The writer teaches the philosophy of law and political
philosophy at University of Southampton


2 thoughts on “More news

  1. There is some truth in what this jewish American writes. But its just one side of the medal. One can put his question the other way round, directed at Hamas, Hezbollah and Co:

    Who exactly is being harmed? Is it the citizens or the nature of the Israeli state?

    And you may pardon me, but I just see civilian slaughtering terrorists when looking at what Hamas and Co call to be a people fighting for a just cause.

    If we are honest, its a “deal” between the extremists of both sides. I mean who would need Hamas anymore if there would be no evil Occupator, but a neighbor that does its best to find peace in the end and to solve the tensions through compromise? On the other side, who would need people like Sharon or Olmert?

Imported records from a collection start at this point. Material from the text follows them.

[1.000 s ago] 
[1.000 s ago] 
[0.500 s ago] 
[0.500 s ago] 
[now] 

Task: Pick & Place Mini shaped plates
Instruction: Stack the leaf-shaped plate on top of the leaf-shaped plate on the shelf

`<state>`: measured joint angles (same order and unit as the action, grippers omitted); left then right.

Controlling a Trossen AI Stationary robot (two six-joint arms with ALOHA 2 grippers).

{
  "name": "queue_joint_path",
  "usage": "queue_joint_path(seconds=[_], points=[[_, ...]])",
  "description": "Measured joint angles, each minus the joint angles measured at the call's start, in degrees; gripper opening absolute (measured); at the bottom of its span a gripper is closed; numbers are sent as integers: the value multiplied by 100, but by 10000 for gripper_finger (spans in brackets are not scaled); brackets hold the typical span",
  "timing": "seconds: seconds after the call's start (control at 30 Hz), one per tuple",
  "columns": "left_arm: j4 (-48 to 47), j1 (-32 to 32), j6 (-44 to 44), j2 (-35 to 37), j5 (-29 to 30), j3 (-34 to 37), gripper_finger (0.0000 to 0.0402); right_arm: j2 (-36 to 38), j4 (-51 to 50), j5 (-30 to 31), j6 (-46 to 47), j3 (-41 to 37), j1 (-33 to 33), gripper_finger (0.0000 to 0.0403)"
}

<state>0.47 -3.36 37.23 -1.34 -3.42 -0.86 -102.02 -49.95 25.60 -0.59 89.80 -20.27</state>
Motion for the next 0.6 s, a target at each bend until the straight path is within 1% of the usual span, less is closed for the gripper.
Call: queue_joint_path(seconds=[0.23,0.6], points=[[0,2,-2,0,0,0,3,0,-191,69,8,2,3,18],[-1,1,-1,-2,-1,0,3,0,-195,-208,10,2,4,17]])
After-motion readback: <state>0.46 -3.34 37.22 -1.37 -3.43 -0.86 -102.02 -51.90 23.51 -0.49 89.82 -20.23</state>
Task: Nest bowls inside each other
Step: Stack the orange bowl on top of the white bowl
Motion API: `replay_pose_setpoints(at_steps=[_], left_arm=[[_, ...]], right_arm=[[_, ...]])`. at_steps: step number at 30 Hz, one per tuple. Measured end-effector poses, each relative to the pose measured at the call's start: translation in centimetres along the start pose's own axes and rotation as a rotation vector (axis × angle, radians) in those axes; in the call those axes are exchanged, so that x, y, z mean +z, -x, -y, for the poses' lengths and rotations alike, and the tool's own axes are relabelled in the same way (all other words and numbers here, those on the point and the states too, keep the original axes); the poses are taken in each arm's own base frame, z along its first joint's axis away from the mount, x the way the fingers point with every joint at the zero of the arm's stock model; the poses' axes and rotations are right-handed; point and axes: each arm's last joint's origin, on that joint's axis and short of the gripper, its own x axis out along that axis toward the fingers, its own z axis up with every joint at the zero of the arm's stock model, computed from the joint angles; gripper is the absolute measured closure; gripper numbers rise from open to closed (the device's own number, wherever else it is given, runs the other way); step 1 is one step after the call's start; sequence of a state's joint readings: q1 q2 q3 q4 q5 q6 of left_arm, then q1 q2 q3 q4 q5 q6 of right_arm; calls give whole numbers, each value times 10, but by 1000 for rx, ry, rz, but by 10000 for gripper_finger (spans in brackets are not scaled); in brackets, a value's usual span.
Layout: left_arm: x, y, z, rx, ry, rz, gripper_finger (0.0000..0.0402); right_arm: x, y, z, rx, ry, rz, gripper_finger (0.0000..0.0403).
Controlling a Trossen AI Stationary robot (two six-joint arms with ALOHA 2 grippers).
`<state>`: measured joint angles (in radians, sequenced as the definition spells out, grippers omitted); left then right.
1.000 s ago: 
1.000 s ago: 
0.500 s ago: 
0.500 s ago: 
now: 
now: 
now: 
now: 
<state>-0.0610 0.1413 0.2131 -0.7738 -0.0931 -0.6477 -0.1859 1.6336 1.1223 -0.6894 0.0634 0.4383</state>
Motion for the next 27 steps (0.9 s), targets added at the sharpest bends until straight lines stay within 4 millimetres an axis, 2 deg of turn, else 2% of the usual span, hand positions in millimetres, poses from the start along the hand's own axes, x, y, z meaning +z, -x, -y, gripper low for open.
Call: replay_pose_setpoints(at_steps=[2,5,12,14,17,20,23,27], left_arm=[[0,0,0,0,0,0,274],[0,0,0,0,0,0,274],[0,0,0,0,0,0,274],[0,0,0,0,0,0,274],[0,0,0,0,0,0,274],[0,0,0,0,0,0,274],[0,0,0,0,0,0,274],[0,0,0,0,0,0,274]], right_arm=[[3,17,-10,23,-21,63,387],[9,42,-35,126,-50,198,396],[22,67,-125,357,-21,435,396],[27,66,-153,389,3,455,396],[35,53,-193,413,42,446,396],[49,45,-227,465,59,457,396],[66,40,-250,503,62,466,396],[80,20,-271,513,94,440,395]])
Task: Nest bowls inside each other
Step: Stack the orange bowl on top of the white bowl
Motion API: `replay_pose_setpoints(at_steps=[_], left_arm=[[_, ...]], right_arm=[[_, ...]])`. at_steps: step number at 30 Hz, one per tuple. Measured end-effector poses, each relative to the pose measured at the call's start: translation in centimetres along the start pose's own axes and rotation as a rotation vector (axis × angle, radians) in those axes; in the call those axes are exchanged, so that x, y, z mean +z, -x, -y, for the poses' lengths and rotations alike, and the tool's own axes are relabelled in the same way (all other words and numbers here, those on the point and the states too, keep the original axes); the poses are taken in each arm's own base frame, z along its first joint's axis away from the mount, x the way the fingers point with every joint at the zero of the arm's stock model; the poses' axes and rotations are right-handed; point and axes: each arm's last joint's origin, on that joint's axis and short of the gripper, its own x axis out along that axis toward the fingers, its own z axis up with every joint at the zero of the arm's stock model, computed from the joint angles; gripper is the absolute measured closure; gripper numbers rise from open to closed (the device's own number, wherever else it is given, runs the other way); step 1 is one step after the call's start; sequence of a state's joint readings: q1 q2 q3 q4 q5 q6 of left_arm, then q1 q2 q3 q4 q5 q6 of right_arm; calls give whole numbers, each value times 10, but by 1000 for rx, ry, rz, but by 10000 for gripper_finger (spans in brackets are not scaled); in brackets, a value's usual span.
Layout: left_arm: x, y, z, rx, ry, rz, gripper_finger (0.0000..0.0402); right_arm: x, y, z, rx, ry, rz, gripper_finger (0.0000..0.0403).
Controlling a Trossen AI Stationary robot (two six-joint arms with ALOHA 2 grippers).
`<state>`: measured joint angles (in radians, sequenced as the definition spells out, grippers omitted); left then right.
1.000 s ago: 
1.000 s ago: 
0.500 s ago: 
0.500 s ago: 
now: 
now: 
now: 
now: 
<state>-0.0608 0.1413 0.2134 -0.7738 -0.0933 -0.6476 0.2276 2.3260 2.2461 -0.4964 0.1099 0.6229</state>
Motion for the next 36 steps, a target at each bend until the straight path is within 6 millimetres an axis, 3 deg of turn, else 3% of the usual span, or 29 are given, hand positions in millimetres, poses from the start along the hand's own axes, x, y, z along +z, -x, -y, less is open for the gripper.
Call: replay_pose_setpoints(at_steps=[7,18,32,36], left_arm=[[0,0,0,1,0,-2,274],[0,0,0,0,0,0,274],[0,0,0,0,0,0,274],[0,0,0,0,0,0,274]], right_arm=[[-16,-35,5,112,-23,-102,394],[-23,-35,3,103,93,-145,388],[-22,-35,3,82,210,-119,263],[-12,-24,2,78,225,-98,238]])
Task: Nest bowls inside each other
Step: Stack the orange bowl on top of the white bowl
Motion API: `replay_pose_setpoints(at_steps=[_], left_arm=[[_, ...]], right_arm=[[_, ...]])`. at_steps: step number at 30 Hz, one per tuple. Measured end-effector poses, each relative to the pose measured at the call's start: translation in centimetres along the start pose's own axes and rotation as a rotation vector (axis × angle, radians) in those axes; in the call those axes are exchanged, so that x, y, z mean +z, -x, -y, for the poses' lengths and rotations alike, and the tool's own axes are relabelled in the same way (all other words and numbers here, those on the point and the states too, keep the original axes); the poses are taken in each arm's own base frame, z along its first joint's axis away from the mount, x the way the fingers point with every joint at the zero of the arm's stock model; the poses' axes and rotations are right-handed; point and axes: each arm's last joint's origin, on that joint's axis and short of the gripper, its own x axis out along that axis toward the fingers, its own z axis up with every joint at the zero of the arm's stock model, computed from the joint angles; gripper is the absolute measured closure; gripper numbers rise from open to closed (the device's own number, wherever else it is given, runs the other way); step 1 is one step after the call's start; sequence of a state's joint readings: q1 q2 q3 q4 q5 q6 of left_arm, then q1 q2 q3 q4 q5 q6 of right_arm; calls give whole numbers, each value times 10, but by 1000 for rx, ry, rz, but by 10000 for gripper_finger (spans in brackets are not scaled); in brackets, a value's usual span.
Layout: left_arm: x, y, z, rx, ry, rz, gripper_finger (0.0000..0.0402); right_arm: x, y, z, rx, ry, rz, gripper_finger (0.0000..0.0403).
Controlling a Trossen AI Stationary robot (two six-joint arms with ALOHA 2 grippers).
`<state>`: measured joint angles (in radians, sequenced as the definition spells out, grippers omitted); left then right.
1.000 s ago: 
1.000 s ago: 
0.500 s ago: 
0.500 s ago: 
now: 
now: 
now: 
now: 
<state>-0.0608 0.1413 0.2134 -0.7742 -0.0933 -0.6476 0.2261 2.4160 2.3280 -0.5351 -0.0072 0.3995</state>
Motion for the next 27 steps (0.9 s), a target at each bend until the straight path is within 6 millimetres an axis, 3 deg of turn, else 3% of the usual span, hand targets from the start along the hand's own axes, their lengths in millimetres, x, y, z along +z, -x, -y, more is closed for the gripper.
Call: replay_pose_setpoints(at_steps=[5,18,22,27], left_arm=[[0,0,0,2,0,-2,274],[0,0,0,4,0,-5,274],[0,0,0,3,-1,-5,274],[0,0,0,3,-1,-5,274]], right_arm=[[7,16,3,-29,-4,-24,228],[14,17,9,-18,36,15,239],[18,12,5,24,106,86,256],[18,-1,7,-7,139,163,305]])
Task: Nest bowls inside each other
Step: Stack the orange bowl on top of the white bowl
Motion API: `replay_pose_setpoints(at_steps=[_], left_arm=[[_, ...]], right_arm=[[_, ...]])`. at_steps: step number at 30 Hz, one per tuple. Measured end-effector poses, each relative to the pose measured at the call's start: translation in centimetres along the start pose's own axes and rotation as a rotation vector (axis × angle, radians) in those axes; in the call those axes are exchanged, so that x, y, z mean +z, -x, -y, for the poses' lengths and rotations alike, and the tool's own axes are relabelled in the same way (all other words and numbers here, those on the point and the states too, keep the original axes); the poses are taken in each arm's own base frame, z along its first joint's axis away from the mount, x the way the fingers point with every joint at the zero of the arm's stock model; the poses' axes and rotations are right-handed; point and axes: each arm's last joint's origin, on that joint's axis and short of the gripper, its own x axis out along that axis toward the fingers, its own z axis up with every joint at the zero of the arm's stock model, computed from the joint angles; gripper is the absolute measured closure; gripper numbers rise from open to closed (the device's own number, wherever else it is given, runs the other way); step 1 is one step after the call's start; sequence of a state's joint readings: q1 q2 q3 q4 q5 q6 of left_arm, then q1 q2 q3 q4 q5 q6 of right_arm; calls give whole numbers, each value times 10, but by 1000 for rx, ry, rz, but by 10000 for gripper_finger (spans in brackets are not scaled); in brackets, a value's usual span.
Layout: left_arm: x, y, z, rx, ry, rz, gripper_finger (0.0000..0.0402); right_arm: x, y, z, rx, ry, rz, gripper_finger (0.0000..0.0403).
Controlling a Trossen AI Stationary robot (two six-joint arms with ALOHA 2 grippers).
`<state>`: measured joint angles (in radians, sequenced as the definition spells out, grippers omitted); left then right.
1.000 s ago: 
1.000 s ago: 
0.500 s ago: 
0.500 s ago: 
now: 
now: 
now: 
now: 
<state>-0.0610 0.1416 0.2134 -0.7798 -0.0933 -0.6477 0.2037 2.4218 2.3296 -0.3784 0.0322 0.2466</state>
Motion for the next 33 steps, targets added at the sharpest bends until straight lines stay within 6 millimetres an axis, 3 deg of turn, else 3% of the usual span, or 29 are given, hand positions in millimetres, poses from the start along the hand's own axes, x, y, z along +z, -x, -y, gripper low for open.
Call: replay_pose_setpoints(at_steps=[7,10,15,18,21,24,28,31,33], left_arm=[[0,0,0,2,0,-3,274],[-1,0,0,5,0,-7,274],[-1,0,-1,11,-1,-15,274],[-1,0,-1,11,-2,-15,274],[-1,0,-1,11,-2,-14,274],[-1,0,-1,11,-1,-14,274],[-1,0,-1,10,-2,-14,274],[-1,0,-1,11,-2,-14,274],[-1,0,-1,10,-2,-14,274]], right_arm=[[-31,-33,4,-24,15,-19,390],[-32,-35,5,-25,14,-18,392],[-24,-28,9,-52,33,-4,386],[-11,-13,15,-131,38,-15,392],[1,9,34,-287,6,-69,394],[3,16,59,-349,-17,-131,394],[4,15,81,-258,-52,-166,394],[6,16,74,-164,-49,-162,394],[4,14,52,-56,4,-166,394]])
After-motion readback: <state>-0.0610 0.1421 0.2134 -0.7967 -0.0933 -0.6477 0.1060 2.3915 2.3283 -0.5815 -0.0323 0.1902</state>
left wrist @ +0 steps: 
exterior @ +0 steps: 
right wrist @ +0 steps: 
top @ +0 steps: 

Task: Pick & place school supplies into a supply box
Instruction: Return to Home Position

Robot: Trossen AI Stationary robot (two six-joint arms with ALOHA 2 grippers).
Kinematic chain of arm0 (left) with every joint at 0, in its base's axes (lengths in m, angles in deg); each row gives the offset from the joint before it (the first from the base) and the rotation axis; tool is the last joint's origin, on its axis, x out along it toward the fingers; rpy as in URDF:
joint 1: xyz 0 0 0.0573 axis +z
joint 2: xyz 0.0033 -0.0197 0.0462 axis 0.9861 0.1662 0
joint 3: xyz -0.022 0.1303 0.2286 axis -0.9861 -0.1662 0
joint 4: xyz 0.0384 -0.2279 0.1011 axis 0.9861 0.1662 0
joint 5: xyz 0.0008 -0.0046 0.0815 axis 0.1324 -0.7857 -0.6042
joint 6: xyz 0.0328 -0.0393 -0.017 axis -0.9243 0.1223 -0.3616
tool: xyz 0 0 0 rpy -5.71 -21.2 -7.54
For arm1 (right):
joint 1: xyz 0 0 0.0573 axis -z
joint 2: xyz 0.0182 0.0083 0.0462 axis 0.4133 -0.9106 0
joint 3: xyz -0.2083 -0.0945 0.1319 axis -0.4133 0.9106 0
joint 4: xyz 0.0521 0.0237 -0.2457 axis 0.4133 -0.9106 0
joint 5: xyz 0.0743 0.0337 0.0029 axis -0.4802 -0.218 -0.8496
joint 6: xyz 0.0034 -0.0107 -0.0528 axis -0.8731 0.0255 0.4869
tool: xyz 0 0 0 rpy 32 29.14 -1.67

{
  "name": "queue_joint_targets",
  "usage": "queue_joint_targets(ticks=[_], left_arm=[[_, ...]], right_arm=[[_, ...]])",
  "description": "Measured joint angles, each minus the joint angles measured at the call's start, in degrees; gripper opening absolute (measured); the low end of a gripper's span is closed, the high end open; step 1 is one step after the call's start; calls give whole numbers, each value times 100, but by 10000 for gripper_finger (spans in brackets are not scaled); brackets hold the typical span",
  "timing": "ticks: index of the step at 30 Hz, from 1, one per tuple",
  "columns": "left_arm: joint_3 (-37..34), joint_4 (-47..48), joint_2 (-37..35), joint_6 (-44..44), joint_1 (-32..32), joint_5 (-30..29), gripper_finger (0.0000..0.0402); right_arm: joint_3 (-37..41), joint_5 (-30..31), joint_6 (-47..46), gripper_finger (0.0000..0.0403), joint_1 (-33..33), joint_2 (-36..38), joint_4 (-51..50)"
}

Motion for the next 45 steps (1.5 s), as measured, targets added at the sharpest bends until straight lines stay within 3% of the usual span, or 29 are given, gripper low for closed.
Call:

    Also Europe had and in some areas still still has up today areas where hate rules. Once it starts its unbelievable hard to stop it again. Just look at North Ireland. You may find out that it has quite some similarities to your situation. After all it now seems like there is light at the end of the tunnel. But look there, what did the terror bring the people of North Ireland except suffering? Nothing but death.

  2. Oren Ben-Dor makes at least two points that make his argument far more effective than yours.
    One, he doesn’t make the insidious parallel comparing Israeli policies to Nazi methods, a claim that I find belitting to all victims of the Holocaust, Jews as well as non-Jews (gypsies, homosexuals, Communists), as well as undermining the Palestinian plight. It’s not an effective argument. It might work well for Ahmadinajad, but not for you. Find a new one!
    Second, Oren Ben-Dor doesn’t tell Israelis to seek a new home in Europe or the U.S. You mistakenly think that we all possess foreign passports, and can hop over to Europe or to NYC whenever we want. The majority of Israelis were born in Israel, and this is their home. Most people don’t have an alternative.
    Isn’t it better to urge Israelis and Jews to work for a better Israel? A more tolerant, coexisting Israel? An Israel that is not based on ideologies of hatred, racism, and discrimination? Unfortunately, you seem to have internalized the language of hatred rather than tolerance and coexistence.